┌──

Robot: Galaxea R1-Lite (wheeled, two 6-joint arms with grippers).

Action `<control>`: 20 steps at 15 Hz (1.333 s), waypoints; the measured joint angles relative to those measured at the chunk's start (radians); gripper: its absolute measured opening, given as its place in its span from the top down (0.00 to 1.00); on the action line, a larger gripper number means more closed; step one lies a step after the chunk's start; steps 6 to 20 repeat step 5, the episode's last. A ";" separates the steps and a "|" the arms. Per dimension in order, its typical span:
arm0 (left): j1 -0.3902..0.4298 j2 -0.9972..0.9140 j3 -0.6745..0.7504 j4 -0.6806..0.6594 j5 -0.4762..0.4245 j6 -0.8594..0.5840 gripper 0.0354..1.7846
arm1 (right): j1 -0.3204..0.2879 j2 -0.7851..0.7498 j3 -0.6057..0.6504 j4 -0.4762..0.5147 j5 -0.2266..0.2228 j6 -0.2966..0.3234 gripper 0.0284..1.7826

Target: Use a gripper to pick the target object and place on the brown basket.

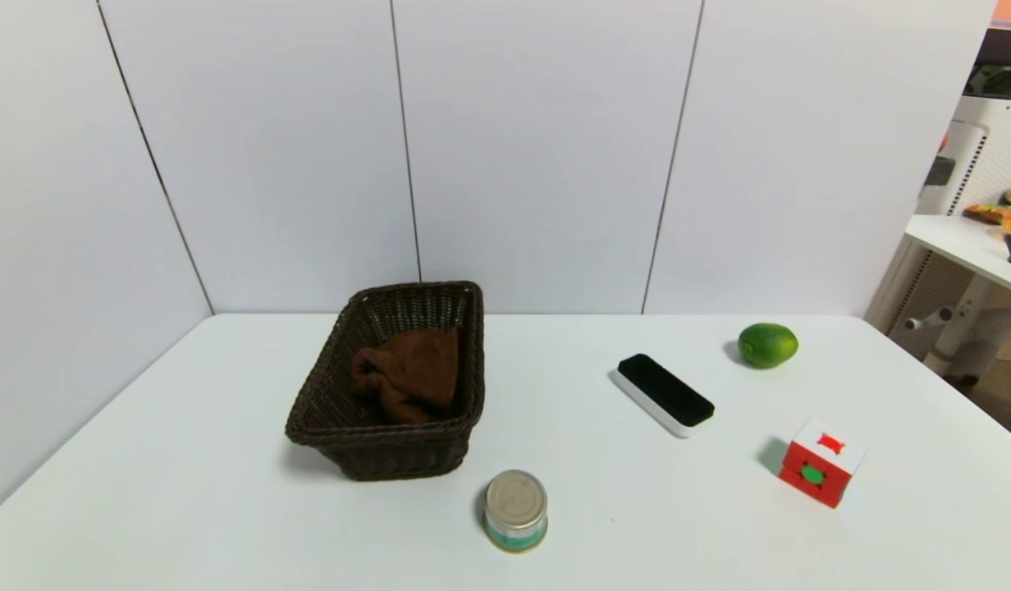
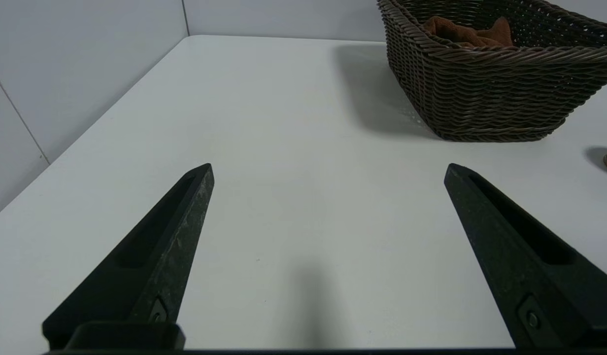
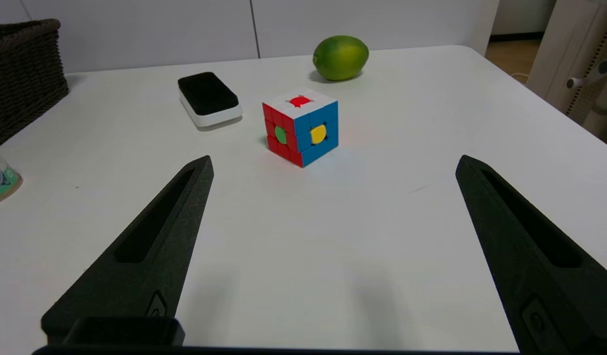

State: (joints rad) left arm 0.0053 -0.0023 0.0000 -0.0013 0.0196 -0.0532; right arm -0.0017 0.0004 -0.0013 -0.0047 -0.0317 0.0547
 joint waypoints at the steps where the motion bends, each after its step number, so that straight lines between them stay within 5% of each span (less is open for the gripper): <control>1: 0.000 0.000 0.000 0.000 0.000 0.000 0.06 | 0.000 0.000 0.000 -0.001 0.000 0.000 0.05; 20: 0.000 0.000 0.000 0.000 0.000 0.000 0.06 | 0.000 0.000 0.000 -0.001 0.000 0.002 0.05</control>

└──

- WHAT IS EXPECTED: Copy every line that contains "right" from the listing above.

- RESULT FOR THIS EXERCISE:
arm1 (right): j1 -0.3204..0.2879 j2 -0.7851..0.7498 j3 -0.6057..0.6504 j4 -0.4762..0.5147 j5 -0.2266..0.2228 j6 -0.2966..0.3234 gripper 0.0284..1.7826
State: (joints rad) left arm 0.0053 -0.0023 0.0000 -0.0013 0.0196 -0.0532; right arm -0.0017 0.0004 -0.0013 -0.0047 -0.0317 0.0547

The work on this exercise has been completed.